Watch: Team-mates and opponents reveal what made Glenn McGrath and Jason Gillespie special
A look at one of the most productive fast bowling pairs in the modern era.
(Video courtesy: Lord’s Cricket Ground’s official Youtube account)
Whilst reminiscing on some of the dangerous fast bowling pairs in the game’s history, the combination of Glenn McGrath and Jason Gillespie might fly under the radar. With the former merging with Shane Warne to form a dominant seam/spin duo, his collaboration with the latter does not evince as many eyebrows as it should. After all, they often took the new ball for one of the greatest teams ever and set the tone by getting into the psyches of opposition top orders.
In a video posted on Lord’s Cricket Ground’s official Youtube account, acclaimed team-mates of the duo, as well as distinguished opponents, shared their insights into the McGrath/Gillespie alliance which racked up heaps of wickets.

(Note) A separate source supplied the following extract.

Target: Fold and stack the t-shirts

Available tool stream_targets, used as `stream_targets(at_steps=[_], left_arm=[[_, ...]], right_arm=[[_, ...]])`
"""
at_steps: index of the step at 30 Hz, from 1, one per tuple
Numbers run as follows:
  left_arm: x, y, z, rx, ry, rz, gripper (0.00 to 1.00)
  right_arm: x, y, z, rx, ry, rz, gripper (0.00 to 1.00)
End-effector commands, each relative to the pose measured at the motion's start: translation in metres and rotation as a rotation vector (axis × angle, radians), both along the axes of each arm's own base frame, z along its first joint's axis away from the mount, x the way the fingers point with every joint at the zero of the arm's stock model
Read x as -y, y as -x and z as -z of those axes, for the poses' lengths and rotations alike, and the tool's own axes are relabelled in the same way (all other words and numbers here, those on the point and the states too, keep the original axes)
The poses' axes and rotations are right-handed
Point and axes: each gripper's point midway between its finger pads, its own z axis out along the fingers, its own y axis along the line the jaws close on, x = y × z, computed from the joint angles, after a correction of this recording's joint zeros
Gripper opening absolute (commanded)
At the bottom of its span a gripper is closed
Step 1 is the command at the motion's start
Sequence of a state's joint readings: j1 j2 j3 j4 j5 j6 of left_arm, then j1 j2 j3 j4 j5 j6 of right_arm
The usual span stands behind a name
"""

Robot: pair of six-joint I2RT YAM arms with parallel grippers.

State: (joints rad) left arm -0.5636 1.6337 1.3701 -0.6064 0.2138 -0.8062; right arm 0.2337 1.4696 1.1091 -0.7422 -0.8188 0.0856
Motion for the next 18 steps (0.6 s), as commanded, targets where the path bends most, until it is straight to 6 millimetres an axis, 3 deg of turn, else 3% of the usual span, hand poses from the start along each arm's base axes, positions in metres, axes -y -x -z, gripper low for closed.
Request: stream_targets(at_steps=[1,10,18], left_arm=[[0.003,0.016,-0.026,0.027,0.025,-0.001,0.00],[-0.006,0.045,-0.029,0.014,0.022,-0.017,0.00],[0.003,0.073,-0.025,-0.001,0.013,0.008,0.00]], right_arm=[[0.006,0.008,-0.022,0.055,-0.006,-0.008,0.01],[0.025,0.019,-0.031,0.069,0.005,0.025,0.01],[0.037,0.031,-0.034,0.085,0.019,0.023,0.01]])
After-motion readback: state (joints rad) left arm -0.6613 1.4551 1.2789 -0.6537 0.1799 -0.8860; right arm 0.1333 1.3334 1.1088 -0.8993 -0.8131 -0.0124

Former England opener Marcus Trescothick, who has plenty of experience in tackling both seamers, feels, “Facing Glenn McGrath and Jason Gillespie was very, very tricky. They are similar yet different in their own unique ways. I always found (that) Gillespie did me on pace as the ball almost traveled an extra yard fuller. At that time with the team that they had, they mad it very, very difficult for opening batsmen.”
The duo played 58 Tests together and gobbled up 484 wickets between them with as many as 23 five-wicket hauls. While McGrath picked up 274 of those at an average of 20.52, Gillespie accounted for 210 scalps at an average of 26.27. They participated in three successful Ashes campaigns in tandem with two of those coming away from home. Interestingly, in those 58 Tests, Gillespie's tally cost fewer runs and came more frequently than even Warne.
Iconic Pakistani pacer Wasim Akram, who himself knew a thing or two about hunting in pairs, quips, “Glenn McGrath (was) definitely one of the best bowlers I have seen. He wasn’t a swing bowler but he knew the weakness of a batsman in a matter of split-second. His line was immaculate and length was consistent. That’s why he brought 500-600 (563) Test wickets because he was one of the best of all-time, in my book.”
An integral part of the all-conquering Australian side
Aside from their three successive World Cup triumphs (in 1999, 2003 and 2007), Australia also ruled the roost in the Test arena for most part of the late 90s till mid 2000s. While their batting lineup rarely failed to pile on massive scores on board, the variety in the bowling attack was one of the major reasons behind their ruthlessness. With McGrath putting opposition batsmen under a thorough examination of technique and temperament, Gillespie extracted bounce from an awkward length which forced them to prod at even good-length deliveries.
Among the Aussie skippers to enjoy their presence, Ricky Ponting believes, “When he (Gillespie) actually first started, he was as quick as anyone around and bowled well over 90 miles an hour. He was probably the more of an out and out wicket-taker while McGrath was a container and built more pressure on batsmen. Gillespie could run in and do that (as well) and also had the ability to bowl some balls that just got great players out. Those two certainly should be remembered as one of Australia’s great opening bowling combinations.”
Ponting’s deputy and trailblazing wicket-keeping batsmen Adam Gilchrist points to their relentlessness by alluding, “(There was) one spell in Hobart against New Zealand which not many people would recall the ruthlessness. They might have had a crack at Stephen Fleming, the New Zealand for not being more attacking and moving the game forward – only to turn around and laugh, ‘Mate, you come and have a go.’”
After Australia had cruised to 558 in the first innings, the Kiwi batsmen treaded cautiously in an effort to test their patience. Despite the frequent rain interruptions, McGrath and Gillespie did not veer away from giving it everything. Eventually, the match ended in a draw with New Zealand crawling to 243/7. This was a fine example of their tenacity in terms of constantly striving for victories irrespective of the circumstances.
In a self-effacing manner, Jason insists, “It was perfect for me to have someone like Glenn at the other end. You knew that the opposition batsmen would look at the bowling combination and be like, ‘We might have a piece of this Gillespie bloke’. I felt that gave me opportunities to take wickets.”
McGrath ended his career with 563 wickets from 124 Tests at an average of 21.64 and strike-rate of 51.9. Only the three legendary spinners Muttiah Muralitharan, Warne and Anil Kumble have more wickets to their names than ‘Pigeon’. Meanwhile, Gillespie finished with 259 wickets from 71 Tests at an average of 26.13 and strike-rate of 54.9. Though his numbers may not be as illuminating as his partner-in-crime, ‘Dizzy’ played a vital role as well in their extremely valuable partnership.